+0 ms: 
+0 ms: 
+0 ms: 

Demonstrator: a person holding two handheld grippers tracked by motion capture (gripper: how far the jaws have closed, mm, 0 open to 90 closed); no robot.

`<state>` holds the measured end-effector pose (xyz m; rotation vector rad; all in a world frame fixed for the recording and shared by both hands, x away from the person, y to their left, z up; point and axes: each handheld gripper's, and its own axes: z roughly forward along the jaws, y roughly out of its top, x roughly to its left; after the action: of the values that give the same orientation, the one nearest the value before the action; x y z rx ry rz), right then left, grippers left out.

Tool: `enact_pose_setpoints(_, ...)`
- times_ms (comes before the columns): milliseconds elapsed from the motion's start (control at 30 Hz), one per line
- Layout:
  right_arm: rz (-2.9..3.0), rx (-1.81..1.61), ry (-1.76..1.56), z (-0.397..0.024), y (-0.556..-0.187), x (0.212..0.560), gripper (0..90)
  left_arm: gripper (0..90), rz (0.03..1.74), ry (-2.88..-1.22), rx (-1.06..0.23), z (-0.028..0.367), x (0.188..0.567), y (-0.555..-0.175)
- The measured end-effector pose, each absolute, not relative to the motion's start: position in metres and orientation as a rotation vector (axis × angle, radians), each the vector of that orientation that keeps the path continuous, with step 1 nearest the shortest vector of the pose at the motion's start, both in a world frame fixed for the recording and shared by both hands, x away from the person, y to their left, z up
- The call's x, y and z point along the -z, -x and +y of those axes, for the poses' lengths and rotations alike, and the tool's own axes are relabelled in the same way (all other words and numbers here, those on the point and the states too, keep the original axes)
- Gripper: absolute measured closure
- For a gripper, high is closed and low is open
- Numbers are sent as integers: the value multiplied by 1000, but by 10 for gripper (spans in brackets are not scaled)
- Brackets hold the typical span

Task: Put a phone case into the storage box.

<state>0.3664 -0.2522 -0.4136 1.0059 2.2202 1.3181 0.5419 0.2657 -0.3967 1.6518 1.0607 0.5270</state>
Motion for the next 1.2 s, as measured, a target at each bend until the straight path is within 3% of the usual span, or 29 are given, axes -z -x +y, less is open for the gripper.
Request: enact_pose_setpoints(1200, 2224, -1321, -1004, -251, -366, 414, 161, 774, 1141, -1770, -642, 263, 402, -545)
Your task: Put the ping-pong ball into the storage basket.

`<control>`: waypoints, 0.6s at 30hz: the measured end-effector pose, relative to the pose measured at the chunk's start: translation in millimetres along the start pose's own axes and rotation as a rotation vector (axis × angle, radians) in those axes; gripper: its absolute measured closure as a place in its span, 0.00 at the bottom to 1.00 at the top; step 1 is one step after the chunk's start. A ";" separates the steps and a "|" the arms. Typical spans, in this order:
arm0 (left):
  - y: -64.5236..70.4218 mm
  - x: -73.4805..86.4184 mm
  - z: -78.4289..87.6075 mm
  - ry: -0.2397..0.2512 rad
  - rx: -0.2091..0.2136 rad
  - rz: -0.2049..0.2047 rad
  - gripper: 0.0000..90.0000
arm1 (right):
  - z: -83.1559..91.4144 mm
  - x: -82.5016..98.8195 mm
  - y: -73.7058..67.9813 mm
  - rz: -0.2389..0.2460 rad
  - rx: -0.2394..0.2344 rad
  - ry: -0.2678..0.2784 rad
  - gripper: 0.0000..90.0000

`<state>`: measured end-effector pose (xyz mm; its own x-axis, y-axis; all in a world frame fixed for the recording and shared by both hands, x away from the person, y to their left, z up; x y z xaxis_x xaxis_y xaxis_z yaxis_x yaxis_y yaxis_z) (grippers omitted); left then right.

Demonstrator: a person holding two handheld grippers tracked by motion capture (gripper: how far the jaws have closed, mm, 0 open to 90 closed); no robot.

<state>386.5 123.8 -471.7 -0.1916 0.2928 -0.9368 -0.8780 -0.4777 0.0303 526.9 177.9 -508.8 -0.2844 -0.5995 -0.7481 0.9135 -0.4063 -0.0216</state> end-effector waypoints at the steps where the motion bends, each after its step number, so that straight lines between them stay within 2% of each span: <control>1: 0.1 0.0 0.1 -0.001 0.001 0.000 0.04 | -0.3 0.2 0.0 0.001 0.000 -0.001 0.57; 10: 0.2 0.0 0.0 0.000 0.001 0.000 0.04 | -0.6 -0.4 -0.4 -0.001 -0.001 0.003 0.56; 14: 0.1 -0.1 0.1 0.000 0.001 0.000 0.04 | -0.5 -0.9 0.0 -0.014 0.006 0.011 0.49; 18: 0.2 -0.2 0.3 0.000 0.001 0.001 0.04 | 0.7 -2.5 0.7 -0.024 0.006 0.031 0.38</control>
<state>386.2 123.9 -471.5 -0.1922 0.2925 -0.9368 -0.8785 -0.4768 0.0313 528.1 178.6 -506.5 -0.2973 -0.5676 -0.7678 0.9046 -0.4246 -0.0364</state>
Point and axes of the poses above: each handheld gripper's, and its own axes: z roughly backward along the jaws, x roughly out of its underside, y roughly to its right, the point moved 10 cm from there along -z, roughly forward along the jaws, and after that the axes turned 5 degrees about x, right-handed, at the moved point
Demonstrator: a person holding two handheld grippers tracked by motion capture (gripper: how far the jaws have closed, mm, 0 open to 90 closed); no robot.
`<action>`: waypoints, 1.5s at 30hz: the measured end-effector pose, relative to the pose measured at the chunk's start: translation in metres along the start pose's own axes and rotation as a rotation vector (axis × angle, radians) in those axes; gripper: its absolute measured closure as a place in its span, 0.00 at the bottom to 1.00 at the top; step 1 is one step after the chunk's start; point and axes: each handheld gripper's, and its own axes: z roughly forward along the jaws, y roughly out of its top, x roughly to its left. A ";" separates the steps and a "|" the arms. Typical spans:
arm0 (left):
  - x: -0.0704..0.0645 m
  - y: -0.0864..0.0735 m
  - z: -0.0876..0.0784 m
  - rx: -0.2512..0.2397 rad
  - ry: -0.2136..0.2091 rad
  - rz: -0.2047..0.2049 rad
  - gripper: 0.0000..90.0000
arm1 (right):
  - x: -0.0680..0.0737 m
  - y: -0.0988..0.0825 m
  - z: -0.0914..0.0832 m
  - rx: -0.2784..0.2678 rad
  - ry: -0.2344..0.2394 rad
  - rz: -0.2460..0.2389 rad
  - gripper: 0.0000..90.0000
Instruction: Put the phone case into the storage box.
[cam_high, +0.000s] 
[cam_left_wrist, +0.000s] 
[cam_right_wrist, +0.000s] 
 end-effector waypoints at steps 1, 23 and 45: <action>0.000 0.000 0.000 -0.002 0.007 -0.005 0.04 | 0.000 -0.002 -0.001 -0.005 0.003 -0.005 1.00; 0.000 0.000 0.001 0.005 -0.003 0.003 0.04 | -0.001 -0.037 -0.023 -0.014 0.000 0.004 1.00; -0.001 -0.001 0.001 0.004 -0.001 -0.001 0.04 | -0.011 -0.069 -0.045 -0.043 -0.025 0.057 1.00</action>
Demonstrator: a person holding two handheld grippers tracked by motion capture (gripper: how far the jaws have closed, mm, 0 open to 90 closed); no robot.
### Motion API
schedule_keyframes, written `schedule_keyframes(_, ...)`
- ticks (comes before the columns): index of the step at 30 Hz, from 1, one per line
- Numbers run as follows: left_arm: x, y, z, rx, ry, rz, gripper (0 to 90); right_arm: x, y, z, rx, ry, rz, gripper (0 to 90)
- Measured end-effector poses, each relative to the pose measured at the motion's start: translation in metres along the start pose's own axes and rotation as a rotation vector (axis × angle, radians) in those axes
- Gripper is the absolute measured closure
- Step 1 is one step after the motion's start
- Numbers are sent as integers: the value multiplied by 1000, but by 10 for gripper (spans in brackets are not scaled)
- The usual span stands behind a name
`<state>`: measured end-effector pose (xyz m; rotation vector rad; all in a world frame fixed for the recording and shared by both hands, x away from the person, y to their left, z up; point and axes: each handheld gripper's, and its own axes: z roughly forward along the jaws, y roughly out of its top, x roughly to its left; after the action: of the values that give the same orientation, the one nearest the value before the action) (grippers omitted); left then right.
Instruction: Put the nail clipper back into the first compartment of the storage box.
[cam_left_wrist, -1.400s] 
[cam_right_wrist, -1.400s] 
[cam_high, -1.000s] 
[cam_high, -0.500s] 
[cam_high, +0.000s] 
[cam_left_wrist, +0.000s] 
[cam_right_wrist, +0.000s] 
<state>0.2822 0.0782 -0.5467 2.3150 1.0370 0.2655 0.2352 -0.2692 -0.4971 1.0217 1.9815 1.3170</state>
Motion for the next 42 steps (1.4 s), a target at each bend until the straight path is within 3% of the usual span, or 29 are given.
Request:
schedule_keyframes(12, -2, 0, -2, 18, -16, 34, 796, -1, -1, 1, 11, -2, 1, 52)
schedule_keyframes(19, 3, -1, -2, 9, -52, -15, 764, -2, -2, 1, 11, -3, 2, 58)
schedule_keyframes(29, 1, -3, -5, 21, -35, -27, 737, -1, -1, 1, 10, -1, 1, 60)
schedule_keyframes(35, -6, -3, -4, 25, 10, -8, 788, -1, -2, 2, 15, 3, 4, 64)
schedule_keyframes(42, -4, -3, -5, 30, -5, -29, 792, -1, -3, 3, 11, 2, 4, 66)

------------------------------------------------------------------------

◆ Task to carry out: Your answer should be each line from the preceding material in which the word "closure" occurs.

◆ The completed task:
- Gripper: absolute measured closure
`<control>`: waypoints, 0.6s at 30hz: the measured end-effector pose, relative to the pose measured at the chunk's start: translation in millimetres along the start pose's own axes and rotation as a rotation vector (axis × angle, radians) in those axes; gripper: its absolute measured closure as a place in its span, 0.00 at the bottom to 1.00 at the top; step 1 is one step after the chunk's start. A ";" separates the steps and a "|" the arms. Typical spans, in this order:
`<action>`: waypoints, 1.5s at 30hz: the measured end-effector pose, relative to the pose measured at the chunk's start: translation in metres along the start pose's own axes and rotation as a rotation vector (axis × angle, radians) in those axes; gripper: its absolute measured closure as a place in its span, 0.00 at the bottom to 1.00 at the top; step 1 is one step after the chunk's start; point and axes: each handheld gripper's, and its own axes: z roughly forward along the jaws, y roughly out of its top, x roughly to its left. A ";" separates the steps and a "|" the arms. Typical spans:
- Gripper is the absolute measured closure

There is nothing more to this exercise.